Publié le - Mis à jour le 29/09/2012 à 01:51

CIJERUK (AFP)© 2012 AFP

Les secouristes ont commencé samedi à extraire les dépouilles de la carcasse du Soukhoï qui s'est écrasé mercredi en Indonésie avec une cinquantaine d'occupants, tandis que des experts russes se joignaient à une difficile enquête sur les causes de l'accident.

Les six premiers sacs mortuaires, bientôt suivis d'autres, ont été hélitreuillés tôt dans la matinée du Superjet 100 et transférés à l'aéroport Halim, à Jakarta, a indiqué à l'AFP un responsable des secours à la base de Cijeruk, près de l'endroit où l'appareil s'est écrasé.

Les dépouilles sont ensuite transférées à l'hôpital Kramat Jati de Jakarta, où des dizaines de familles attendent dans l'angoissse. Certains parents se sont effondrés en larmes à la vue des sacs, une femme s'évanouissant, a constaté un journaliste de l'AFP.

Au total, "seize sacs mortuaires ont été collectés" sur le site du crash, a précisé Sonny Widjaja, responsable militaire local à la base de Cijeruk. "Nous n'avons trouvé à ce jour aucun survivant", a-t-il ajouté.

Les opérations d'évacuation des restes humains ne devaient pas être terminées avant plusieurs jours, selon les secours, tant elles sont compliquées par la nature du terrain: l'avion s'est écrasé sur une paroi à pic du Mont Salak, un volcan en sommeil qui culmine à 2.211 mètres d'altitude et se situe à environ 80 km de Jakarta.

Un long travail d'identification devait désormais commencer. L'appareil a été réduit en morceaux par la force de l'impact et les secours évoquaient la présence sur le site du crash de nombreux restes humains éparpillés.

"Aucun corps n'a été retrouvé dans sa totalité", a expliqué Sonny Widjaja, avertissant que le nombre de sacs mortuaires ne correspondait pas forcément à celui des corps.

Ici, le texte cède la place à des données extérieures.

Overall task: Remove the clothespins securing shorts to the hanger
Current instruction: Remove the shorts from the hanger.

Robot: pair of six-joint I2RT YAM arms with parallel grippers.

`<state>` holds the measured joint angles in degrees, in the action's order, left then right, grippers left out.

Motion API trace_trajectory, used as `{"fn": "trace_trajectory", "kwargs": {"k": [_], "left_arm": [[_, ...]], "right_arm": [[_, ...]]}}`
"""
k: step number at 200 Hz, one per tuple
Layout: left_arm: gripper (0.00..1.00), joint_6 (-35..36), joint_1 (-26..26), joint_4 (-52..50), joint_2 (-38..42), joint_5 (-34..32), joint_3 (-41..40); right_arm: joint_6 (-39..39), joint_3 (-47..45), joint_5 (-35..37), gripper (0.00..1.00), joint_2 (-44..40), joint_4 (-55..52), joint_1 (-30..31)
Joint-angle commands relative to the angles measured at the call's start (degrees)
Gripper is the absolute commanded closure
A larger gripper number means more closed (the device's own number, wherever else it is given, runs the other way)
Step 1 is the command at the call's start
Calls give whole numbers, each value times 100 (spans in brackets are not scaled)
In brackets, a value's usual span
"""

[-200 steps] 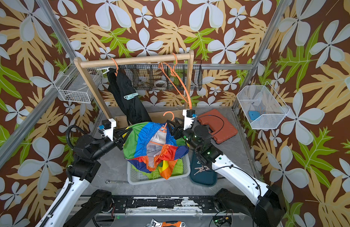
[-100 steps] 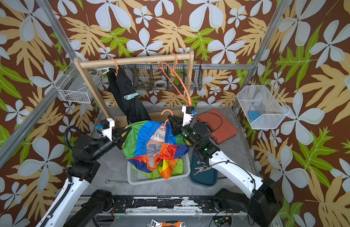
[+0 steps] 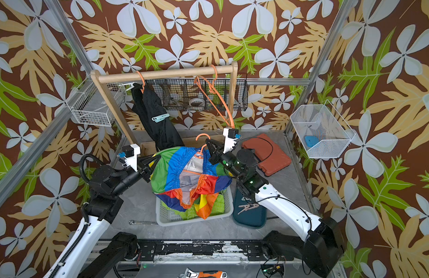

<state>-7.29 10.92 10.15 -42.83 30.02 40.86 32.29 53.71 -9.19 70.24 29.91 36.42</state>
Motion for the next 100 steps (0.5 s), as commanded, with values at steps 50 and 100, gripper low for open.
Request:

Les opérations d'identification pourraient prendre "au moins deux semaines", a averti Anton Castilani, médecin légiste, précisant qu'il faudrait également "reconstruire les corps le plus possible" avant de les remettre aux familles, ce qui pourrait prendre "des mois".

Le Superjet 100 de l'avionneur russe Soukhoï transportait entre 45 et cinquante personnes, selon les sources. Il s'agit d'Indonésiens, à l'exception de huit Russes, un Français et un Américain.

L'appareil s'est écrasé mercredi après-midi lors d'un vol de démonstration censé vanter les mérites de ce tout-nouveau modèle qui porte les espoirs de l'aviation civile russe.

Une enquête criminelle a été ouverte à Moscou sur une éventuelle violation des règles de sécurité, et une autre en Indonésie. Des experts russes ont commencé à arriver samedi à Jakarta afin de tenter de comprendre pourquoi un avion flambant neuf, piloté par un commandant très expérimenté, s'est écrasé de la sorte.

Tandis que la boîte noire n'était toujours pas retrouvée, la polémique enflait sur l'autorisation qui aurait pu être donnée au commandant de bord russe d'effectuer une descente subite, de 3.000 à 1.800 mètres d'altitude, dans une région où le point culminant dépasse pourtant les 2.200 mètres. Les autorités aériennes se refusaient à indiquer si la permission avait été donnée.